* _Problem to work on_:
Would you set down the complete data below, exactly as shown?

* _Materials provided_:
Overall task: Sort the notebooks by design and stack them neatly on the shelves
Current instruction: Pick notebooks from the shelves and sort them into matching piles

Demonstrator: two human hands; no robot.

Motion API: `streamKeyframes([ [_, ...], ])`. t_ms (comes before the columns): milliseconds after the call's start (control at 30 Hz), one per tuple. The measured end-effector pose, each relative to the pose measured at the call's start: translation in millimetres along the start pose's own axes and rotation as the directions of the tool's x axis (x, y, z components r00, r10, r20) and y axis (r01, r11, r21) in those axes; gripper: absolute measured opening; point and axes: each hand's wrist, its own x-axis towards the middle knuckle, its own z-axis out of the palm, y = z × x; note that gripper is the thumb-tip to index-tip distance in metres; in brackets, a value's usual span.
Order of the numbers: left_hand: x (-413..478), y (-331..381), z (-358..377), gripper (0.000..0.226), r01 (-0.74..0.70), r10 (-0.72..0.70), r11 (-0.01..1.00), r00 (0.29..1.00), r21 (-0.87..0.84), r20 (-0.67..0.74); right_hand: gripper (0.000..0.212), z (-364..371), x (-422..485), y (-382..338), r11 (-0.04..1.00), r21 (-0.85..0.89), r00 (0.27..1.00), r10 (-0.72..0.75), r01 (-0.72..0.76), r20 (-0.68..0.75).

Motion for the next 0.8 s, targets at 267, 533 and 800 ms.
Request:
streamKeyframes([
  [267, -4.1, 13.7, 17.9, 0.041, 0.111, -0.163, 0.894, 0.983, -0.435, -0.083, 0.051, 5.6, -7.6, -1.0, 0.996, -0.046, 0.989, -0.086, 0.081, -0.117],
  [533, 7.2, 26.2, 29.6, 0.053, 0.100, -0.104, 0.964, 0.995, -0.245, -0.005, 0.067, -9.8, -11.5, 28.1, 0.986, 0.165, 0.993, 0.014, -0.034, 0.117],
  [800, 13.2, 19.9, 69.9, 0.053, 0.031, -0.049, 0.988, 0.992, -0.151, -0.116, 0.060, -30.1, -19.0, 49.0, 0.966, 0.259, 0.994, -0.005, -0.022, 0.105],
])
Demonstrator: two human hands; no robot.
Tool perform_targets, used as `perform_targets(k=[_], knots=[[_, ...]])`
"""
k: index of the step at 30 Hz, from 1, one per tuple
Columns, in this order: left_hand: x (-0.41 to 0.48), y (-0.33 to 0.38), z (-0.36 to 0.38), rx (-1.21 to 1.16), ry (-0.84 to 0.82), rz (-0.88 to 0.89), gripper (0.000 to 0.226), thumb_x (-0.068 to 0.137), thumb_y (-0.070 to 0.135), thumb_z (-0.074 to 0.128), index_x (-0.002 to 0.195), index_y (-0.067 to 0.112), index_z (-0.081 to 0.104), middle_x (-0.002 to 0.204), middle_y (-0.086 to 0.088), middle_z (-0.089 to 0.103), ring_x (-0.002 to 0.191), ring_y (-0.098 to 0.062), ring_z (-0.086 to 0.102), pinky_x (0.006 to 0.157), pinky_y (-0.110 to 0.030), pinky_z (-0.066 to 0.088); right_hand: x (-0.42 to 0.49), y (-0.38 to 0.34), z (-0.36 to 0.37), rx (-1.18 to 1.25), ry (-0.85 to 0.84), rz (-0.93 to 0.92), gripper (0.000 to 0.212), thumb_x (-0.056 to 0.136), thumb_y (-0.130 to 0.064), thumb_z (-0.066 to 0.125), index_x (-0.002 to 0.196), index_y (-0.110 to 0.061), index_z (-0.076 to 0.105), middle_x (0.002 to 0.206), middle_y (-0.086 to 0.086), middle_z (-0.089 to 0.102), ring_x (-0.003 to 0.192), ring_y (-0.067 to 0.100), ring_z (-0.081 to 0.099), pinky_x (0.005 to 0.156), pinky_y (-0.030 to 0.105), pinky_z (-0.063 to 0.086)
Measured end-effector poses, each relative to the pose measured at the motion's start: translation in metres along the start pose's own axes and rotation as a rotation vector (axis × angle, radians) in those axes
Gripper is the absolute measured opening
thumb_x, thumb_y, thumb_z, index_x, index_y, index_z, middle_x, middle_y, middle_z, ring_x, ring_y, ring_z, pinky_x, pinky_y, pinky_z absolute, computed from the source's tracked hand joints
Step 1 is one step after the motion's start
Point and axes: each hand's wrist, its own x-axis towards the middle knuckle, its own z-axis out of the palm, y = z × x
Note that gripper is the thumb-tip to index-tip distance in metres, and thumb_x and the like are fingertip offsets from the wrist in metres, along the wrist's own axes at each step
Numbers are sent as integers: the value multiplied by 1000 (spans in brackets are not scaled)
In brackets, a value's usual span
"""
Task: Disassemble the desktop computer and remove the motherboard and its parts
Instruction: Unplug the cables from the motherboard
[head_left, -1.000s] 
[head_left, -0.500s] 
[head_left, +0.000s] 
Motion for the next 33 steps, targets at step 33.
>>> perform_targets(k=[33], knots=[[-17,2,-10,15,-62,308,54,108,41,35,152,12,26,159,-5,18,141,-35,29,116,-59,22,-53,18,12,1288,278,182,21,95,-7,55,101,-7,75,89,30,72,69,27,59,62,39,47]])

* _Reply to the task_:
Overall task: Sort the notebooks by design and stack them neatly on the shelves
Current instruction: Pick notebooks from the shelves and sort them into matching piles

Demonstrator: two human hands; no robot.

Motion API: `streamKeyframes([ [_, ...], ])`. t_ms (comes before the columns): milliseconds after the call's start (control at 30 Hz), one per tuple. The measured end-effector pose, each relative to the pose measured at the call's start: translation in millimetres along the start pose's own axes and rotation as the directions of the tool's x axis (x, y, z components r00, r10, r20) and y axis (r01, r11, r21) in those axes; gripper: absolute measured opening; point and axes: each hand's wrist, its own x-axis towards the middle knuckle, its own z-axis out of the palm, y = z × x; note that gripper is the thumb-tip to index-tip distance in metres; in brackets, a value's usual span.
Order of the numbers: left_hand: x (-413..478), y (-331..381), z (-358..377), gripper (0.000..0.226), r01 (-0.74..0.70), r10 (-0.72..0.70), r11 (-0.01..1.00), r00 (0.29..1.00), r21 (-0.87..0.84), r20 (-0.67..0.74); right_hand: gripper (0.000..0.212), z (-364..371), x (-422..485), y (-382..338), r11 (-0.04..1.00), r21 (-0.85..0.89), r00 (0.27..1.00), r10 (-0.72..0.75), r01 (-0.72..0.76), r20 (-0.68..0.75).

Motion for the next 0.8 s, targets at 267, 533 and 800 ms.
Request:
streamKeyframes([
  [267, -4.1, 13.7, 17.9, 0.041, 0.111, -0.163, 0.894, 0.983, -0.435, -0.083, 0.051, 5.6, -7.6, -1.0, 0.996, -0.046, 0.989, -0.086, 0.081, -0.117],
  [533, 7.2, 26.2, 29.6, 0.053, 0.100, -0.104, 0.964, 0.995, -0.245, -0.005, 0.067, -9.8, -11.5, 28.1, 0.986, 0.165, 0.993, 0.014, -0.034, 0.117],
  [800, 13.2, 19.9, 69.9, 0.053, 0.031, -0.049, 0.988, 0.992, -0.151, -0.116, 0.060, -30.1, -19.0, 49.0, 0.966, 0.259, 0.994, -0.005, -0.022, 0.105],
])
Demonstrator: two human hands; no robot.
Tool perform_targets, used as `perform_targets(k=[_], knots=[[_, ...]])`
"""
k: index of the step at 30 Hz, from 1, one per tuple
Columns, in this order: left_hand: x (-0.41 to 0.48), y (-0.33 to 0.38), z (-0.36 to 0.38), rx (-1.21 to 1.16), ry (-0.84 to 0.82), rz (-0.88 to 0.89), gripper (0.000 to 0.226), thumb_x (-0.068 to 0.137), thumb_y (-0.070 to 0.135), thumb_z (-0.074 to 0.128), index_x (-0.002 to 0.195), index_y (-0.067 to 0.112), index_z (-0.081 to 0.104), middle_x (-0.002 to 0.204), middle_y (-0.086 to 0.088), middle_z (-0.089 to 0.103), ring_x (-0.002 to 0.191), ring_y (-0.098 to 0.062), ring_z (-0.086 to 0.102), pinky_x (0.006 to 0.157), pinky_y (-0.110 to 0.030), pinky_z (-0.066 to 0.088); right_hand: x (-0.42 to 0.49), y (-0.38 to 0.34), z (-0.36 to 0.37), rx (-1.18 to 1.25), ry (-0.85 to 0.84), rz (-0.93 to 0.92), gripper (0.000 to 0.212), thumb_x (-0.056 to 0.136), thumb_y (-0.130 to 0.064), thumb_z (-0.066 to 0.125), index_x (-0.002 to 0.196), index_y (-0.110 to 0.061), index_z (-0.076 to 0.105), middle_x (0.002 to 0.206), middle_y (-0.086 to 0.086), middle_z (-0.089 to 0.102), ring_x (-0.003 to 0.192), ring_y (-0.067 to 0.100), ring_z (-0.081 to 0.099), pinky_x (0.005 to 0.156), pinky_y (-0.030 to 0.105), pinky_z (-0.063 to 0.086)
Measured end-effector poses, each relative to the pose measured at the motion's start: translation in metres along the start pose's own axes and rotation as a rotation vector (axis × angle, radians) in those axes
Gripper is the absolute measured opening
thumb_x, thumb_y, thumb_z, index_x, index_y, index_z, middle_x, middle_y, middle_z, ring_x, ring_y, ring_z, pinky_x, pinky_y, pinky_z absolute, computed from the source's tracked hand joints
Step 1 is one step after the motion's start
Point and axes: each hand's wrist, its own x-axis towards the middle knuckle, its own z-axis out of the palm, y = z × x
Note that gripper is the thumb-tip to index-tip distance in metres, and thumb_x and the like are fingertip offsets from the wrist in metres, along the wrist's own axes at each step
Numbers are sent as integers: the value multiplied by 1000 (spans in brackets are not scaled)
In brackets, a value's usual span
"""
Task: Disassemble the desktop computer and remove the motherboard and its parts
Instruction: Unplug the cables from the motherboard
[head_left, -1.000s] 
[head_left, -0.500s] 
[head_left, +0.000s] 
Motion for the next 33 steps, targets at step 33.
>>> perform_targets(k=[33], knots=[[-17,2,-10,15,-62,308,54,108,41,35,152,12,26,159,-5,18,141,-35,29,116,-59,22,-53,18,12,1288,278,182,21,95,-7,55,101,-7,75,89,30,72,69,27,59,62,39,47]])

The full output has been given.